WHAT TO PRODUCE >> Among the records that follow, set down only the lines from the one containing "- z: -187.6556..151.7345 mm" to the one containing "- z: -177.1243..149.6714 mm", both included, exactly.

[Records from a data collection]
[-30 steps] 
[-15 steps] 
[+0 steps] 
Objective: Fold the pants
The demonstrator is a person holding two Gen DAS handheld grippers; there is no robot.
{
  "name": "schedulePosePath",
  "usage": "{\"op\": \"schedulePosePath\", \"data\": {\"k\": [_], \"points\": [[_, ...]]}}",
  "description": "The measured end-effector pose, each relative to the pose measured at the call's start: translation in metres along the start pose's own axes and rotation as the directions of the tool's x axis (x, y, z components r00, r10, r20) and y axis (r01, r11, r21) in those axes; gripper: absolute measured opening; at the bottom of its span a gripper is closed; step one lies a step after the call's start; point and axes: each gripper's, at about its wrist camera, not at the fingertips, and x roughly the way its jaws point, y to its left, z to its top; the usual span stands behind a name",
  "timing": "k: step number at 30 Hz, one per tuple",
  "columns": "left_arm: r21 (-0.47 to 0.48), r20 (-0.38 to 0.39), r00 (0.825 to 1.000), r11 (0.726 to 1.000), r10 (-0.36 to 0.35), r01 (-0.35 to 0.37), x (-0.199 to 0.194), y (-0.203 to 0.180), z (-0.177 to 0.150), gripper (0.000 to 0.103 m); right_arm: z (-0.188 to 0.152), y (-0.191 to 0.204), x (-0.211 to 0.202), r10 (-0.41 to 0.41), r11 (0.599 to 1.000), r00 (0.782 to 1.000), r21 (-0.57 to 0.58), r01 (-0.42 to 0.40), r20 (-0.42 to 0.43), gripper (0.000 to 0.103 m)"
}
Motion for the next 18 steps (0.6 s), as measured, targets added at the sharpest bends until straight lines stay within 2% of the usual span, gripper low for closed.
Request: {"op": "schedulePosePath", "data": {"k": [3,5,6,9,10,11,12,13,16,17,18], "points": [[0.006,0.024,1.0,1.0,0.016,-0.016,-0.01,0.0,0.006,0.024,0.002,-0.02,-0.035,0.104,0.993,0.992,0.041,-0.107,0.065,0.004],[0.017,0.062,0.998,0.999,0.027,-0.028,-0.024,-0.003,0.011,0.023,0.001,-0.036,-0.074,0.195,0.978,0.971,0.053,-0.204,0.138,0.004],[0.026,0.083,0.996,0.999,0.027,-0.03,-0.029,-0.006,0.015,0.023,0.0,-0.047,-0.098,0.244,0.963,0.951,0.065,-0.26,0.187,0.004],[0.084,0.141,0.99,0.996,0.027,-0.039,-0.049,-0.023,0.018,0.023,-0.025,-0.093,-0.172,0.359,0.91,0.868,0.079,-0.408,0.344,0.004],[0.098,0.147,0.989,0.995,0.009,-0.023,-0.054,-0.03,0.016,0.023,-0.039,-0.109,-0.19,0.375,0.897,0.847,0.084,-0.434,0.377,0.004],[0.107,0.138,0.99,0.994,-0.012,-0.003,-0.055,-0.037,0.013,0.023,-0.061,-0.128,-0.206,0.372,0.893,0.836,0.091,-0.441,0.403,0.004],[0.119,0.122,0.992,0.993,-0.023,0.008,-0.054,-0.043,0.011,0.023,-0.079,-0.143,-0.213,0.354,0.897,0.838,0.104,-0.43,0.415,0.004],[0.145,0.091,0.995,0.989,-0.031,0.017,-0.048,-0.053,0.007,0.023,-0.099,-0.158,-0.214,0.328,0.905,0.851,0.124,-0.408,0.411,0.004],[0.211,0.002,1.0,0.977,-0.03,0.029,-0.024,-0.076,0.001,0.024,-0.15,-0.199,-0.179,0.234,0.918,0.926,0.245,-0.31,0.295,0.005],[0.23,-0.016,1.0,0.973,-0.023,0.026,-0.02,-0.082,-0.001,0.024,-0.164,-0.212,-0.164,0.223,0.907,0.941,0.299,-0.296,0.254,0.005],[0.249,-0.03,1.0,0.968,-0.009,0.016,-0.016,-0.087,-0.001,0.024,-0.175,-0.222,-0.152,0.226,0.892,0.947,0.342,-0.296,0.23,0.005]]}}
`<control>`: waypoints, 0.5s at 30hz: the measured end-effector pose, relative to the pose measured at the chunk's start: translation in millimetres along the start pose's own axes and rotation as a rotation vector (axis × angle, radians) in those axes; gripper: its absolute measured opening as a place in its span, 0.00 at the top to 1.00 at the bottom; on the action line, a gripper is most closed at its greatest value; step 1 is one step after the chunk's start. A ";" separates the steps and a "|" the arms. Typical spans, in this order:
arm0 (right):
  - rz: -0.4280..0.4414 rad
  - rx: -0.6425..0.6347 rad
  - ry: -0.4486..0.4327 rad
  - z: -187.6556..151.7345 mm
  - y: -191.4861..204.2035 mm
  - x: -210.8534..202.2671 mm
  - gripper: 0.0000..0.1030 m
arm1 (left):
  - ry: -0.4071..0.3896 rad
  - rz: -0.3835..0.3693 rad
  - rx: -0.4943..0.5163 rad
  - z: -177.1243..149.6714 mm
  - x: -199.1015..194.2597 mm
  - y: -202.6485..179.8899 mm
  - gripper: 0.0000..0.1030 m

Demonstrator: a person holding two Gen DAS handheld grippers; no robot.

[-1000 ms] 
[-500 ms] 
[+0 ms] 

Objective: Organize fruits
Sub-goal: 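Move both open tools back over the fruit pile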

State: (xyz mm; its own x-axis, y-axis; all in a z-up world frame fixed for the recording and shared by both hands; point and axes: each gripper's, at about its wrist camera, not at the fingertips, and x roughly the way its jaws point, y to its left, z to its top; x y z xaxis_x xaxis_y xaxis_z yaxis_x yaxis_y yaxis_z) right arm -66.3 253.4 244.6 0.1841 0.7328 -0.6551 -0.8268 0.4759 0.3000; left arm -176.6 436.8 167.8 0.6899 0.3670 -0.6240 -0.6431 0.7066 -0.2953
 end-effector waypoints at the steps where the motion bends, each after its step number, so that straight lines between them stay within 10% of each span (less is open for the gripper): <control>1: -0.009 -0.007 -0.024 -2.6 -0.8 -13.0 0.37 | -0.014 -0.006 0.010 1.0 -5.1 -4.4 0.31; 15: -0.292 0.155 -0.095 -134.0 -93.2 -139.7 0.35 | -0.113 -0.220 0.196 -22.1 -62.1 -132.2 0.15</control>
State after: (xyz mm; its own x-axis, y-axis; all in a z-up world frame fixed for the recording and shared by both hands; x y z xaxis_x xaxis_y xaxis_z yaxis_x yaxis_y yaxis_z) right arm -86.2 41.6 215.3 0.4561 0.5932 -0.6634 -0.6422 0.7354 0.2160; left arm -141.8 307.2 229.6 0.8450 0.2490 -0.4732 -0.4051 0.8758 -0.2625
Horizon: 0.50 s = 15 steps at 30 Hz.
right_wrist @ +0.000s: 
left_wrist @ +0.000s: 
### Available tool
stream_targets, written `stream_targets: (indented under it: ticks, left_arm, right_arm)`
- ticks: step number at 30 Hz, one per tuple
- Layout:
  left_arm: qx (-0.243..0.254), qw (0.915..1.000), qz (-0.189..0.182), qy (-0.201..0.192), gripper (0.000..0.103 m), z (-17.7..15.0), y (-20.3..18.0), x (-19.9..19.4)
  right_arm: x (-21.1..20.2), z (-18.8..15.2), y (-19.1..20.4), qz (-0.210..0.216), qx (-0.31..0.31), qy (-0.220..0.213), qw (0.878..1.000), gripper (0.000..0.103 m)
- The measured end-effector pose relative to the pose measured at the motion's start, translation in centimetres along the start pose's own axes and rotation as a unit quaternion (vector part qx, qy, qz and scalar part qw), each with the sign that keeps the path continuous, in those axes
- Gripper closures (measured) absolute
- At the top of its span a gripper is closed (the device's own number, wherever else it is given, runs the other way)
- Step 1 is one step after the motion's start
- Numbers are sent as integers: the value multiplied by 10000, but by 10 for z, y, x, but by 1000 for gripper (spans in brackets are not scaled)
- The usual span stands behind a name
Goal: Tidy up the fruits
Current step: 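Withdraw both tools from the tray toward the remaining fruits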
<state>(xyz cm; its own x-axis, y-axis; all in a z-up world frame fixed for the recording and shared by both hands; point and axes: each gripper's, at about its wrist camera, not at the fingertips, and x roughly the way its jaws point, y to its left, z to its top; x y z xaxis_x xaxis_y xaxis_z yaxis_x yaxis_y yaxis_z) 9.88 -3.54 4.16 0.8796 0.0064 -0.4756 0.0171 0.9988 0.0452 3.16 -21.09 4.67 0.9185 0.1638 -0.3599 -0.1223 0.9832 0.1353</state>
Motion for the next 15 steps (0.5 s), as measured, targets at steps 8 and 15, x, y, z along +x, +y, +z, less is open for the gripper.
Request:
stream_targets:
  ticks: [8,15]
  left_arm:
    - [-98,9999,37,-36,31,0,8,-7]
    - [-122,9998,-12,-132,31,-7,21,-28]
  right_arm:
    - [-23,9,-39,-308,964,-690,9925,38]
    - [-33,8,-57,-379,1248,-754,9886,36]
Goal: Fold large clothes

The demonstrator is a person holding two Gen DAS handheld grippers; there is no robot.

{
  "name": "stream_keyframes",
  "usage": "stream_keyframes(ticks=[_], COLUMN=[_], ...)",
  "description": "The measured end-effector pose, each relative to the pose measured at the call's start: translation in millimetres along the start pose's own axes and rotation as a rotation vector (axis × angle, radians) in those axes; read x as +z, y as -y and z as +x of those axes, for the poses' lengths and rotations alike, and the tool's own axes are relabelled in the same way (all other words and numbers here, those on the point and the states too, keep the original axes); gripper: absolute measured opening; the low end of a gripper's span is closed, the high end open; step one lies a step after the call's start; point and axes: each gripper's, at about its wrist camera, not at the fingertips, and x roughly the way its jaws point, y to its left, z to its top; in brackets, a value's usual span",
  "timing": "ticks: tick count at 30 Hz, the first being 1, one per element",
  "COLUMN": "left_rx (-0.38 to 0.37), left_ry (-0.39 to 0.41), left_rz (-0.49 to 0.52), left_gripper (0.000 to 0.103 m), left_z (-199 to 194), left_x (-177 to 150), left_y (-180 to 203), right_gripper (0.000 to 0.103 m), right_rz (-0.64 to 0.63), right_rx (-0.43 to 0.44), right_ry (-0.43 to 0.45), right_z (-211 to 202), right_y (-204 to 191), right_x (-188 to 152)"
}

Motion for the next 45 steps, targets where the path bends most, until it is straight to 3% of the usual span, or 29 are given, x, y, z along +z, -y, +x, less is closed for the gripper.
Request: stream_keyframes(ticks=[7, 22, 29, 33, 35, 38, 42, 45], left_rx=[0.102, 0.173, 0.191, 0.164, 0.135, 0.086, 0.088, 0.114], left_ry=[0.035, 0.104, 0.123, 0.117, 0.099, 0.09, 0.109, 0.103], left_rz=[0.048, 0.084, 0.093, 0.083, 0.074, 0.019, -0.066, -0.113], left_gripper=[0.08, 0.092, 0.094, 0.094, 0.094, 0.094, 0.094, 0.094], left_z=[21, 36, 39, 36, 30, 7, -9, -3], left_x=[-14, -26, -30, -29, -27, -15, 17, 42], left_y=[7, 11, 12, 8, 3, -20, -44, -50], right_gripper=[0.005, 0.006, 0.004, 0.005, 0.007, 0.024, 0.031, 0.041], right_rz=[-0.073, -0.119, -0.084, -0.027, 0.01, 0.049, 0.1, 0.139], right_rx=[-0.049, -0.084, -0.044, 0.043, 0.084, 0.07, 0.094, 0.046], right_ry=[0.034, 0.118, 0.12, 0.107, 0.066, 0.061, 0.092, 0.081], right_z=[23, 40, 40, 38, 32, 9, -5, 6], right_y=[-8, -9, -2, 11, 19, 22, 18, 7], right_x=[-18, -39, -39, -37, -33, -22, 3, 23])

OUTPUT OF THE EXERCISE >>
  - z: -187.6556..151.7345 mm
  - y: -191.4861..204.2035 mm
  - x: -210.8534..202.2671 mm
  - gripper: 0.0000..0.1030 m
arm1 (left):
  - ry: -0.4071..0.3896 rad
  - rz: -0.3835..0.3693 rad
  - rx: -0.4943..0.5163 rad
  - z: -177.1243..149.6714 mm

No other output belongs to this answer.